Élection partielle de Makerfield : Burnham brigue le siège qui pourrait mettre fin au mandat de Starmer
Les électeurs de Makerfield, une ancienne circonscription minière près de Manchester, votent lors d'une élection partielle qui pourrait permettre à Andy Burnham de devenir député travailliste et de préparer une contestation contre le Premier ministre Keir Starmer.
Un vote local aux enjeux nationaux
Les bureaux de vote de la circonscription de Makerfield ont ouvert à 7 heures ce jeudi 18 juin pour une élection partielle déclenchée par la démission du député travailliste sortant Josh Simons, afin de laisser la voie libre au maire du Grand Manchester, Andy Burnham, pour un retour à Westminster. Les bureaux ferment à 22 heures, et le résultat est attendu dans la nuit de vendredi. Ce siège est détenu par les travaillistes depuis sa création en 1983, mais Simons ne l'a emporté qu'avec une majorité d'environ 5 300 voix aux élections générales de 2024, et le parti fait face à une sérieuse concurrence de Reform UK, le parti de Nigel Farage.
C'est un moment « Sliding Doors » pour la politique britannique. S'il perd Makerfield par une voix jeudi, les choses se passeront complètement différemment que s'il gagne Makerfield par une voix.
Burnham, 56 ans, a tenté par deux fois sans succès de prendre la tête du Parti travailliste, en 2010 et 2015. Il a déclaré à ses partisans la veille du scrutin :
Le changement arrive, mais la question ce soir est « quel type de changement ? »
- Ouverture des bureaux de vote à Makerfield à 7h BST
- Fermeture des bureaux de vote ; début du dépouillement immédiat
- Résultat attendu dans la nuit de vendredi
Le chemin de Burnham et la défiance de Starmer
Si Burnham gagne, il sera éligible pour lancer une contestation de la direction du parti contre le Premier ministre Keir Starmer, 63 ans, dont le gouvernement a été ébranlé par des défaites aux élections locales, des revirements politiques et un scandale autour de la nomination de Peter Mandelson, associé de Jeffrey Epstein, comme ambassadeur du Royaume-Uni à Washington. Starmer a déclaré mercredi qu'il offrirait à Burnham un poste « important » au gouvernement, mais des alliés du maire ont rejeté l'offre, insistant sur le fait que « l'avantage d'Andy est le vent du changement pour ne pas avoir été associé aux échecs du gouvernement ».
Starmer a répété qu'il se battrait dans toute compétition, affirmant qu'il dispose d'un mandat de cinq ans depuis la victoire écrasante de juillet 2024. Les sondeurs voient la course serrée, avec le candidat de Reform, Robert Kenyon, plombier indépendant, en deuxième position.

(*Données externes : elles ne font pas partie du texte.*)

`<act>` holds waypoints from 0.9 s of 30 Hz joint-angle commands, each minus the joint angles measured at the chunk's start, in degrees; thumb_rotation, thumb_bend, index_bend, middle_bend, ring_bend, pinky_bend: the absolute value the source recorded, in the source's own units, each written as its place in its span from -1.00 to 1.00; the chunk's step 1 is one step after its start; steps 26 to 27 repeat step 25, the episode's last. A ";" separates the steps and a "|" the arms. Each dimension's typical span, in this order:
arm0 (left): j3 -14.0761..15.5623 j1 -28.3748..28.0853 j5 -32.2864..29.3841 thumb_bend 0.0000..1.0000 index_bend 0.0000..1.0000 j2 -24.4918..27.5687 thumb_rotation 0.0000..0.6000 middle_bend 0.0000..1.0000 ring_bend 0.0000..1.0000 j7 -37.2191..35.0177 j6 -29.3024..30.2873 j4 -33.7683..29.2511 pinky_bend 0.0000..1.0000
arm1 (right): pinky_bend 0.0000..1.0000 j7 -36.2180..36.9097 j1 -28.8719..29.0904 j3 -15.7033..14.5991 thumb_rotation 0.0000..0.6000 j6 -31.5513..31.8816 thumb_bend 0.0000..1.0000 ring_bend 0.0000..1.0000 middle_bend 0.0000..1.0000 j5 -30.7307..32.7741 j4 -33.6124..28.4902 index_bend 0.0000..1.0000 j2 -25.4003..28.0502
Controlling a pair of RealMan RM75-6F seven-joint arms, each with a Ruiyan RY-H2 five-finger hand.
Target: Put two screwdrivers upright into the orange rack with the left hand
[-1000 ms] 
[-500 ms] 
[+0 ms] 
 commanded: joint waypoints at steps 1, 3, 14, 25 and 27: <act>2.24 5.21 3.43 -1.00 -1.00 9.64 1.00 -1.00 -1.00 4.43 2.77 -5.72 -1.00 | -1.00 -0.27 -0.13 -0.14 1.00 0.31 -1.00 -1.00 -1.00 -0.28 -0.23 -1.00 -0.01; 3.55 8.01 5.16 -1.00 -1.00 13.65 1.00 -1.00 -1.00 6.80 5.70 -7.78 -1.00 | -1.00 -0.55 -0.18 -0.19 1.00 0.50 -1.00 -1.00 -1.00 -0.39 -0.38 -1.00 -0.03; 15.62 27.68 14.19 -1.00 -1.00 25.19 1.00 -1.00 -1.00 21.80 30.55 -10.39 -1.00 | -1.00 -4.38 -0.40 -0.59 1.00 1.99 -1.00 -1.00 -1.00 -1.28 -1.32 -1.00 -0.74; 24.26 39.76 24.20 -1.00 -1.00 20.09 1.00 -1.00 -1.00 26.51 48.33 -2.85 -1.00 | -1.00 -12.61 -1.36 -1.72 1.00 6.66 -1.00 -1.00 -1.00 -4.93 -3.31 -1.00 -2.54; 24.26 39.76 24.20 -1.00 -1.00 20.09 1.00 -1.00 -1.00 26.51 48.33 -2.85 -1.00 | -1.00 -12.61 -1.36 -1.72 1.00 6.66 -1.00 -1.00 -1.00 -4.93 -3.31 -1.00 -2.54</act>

La campagne de Reform a été entravée par la révélation de publications sexistes sur les réseaux sociaux et des apparitions médiatiques maladroites, tandis qu'un nouveau parti d'extrême droite, Restore Britain, dirigé par Rupert Lowe, a détourné une partie des électeurs de Reform.

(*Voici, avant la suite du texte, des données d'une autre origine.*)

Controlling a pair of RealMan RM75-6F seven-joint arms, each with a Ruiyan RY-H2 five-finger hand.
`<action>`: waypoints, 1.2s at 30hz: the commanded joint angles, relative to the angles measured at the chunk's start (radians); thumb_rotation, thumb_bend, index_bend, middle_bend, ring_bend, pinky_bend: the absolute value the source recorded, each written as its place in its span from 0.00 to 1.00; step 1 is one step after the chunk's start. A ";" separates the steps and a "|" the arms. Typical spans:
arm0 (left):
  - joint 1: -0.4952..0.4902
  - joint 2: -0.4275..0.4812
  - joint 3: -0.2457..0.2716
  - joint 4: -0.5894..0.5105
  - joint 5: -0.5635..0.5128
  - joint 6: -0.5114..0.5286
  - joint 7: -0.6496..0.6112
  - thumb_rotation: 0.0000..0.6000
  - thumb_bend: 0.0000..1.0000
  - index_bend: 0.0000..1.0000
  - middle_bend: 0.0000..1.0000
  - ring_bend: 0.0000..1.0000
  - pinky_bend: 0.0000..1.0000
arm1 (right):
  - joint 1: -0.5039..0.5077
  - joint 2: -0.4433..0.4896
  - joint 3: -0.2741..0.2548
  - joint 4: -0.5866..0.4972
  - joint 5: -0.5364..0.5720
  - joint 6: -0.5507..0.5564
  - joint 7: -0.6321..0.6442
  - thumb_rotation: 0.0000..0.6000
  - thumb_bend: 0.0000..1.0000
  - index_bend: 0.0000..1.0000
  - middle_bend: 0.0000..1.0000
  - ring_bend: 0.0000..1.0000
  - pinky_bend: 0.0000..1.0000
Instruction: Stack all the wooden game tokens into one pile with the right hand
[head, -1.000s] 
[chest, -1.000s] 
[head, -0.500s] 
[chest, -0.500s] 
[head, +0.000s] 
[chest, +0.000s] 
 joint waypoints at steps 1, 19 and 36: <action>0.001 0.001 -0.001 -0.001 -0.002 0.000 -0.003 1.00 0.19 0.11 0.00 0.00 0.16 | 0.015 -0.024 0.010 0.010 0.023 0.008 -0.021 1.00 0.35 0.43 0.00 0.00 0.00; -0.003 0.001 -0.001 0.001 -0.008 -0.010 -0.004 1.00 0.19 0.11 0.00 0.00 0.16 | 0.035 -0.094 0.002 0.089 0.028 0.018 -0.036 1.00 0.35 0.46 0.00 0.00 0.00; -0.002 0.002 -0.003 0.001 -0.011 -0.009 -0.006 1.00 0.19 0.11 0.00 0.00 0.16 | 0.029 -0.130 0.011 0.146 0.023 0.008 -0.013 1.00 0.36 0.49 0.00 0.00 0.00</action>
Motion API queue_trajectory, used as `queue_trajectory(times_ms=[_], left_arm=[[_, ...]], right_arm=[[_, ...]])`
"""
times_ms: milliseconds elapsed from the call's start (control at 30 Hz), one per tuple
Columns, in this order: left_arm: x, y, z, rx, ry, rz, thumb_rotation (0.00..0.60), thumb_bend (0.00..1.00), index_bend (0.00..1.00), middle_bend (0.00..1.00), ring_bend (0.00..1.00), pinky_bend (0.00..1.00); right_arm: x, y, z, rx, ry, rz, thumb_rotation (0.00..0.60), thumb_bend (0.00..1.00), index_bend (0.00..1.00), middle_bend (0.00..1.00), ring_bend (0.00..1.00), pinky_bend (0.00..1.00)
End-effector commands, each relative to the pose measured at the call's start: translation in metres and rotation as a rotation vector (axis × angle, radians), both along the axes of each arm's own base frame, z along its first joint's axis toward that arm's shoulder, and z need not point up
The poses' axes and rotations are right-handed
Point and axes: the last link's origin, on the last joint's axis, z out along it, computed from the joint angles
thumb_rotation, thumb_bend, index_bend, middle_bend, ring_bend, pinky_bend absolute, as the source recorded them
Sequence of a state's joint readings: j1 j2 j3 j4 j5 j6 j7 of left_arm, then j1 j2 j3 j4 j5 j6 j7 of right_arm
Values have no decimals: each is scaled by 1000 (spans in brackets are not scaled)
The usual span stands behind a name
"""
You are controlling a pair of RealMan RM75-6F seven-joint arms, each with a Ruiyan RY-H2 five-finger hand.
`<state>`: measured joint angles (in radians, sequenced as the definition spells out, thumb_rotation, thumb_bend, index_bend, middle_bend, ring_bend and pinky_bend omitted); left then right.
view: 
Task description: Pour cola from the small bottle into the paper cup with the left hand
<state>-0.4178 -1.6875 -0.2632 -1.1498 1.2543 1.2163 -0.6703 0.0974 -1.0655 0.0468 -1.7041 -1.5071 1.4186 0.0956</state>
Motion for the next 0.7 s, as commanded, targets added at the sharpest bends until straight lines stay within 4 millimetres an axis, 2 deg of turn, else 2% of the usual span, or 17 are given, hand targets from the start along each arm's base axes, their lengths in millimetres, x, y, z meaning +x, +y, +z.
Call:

Il ne fait presque aucun doute que c'est entre les mains des électeurs de Makerfield de décider si Burnham deviendra Premier ministre ou non.
Rivaux et soins de santé
L'ancien secrétaire d'État à la Santé, Wes Streeting, a déjà démissionné et appelé Starmer à se retirer. Streeting a rencontré Burnham lors d'une campagne à Makerfield lundi, bien qu'une source ait déclaré au Guardian qu'« aucun accord n'a été conclu ». Streeting a également utilisé un rapport de la Fabian Society pour accuser le gouvernement de « prudence excessive » en matière de soins de santé, révélant que son plan visant à interdire les « requins du capital-investissement » du secteur avait été retiré du manifeste travailliste. Burnham, quant à lui, a signalé sa propre approche, affirmant qu'il réformerait le système de soins de santé « cette année » et qu'il « ne reculerait pas devant cela ».
La suite
Les alliés de Burnham espéreraient, selon des informations, un « couronnement » dans lequel Starmer se retirerait volontairement, évitant une coûteuse compétition pour la direction du parti. Streeting a indiqué qu'il serait prêt à déclencher la course si Starmer ne bouge pas. Le Premier ministre a déclaré qu'il prévoyait d'appeler Burnham « après le week-end ». Plusieurs ministres ont envisagé de démissionner plus tôt pour faire pression sur Starmer, mais en ont été dissuadés par l'entourage de Burnham pour éviter le chaos avant le scrutin. Quel que soit le résultat, le résultat de Makerfield redessinera la carte de la direction travailliste dans les heures suivant le dépouillement.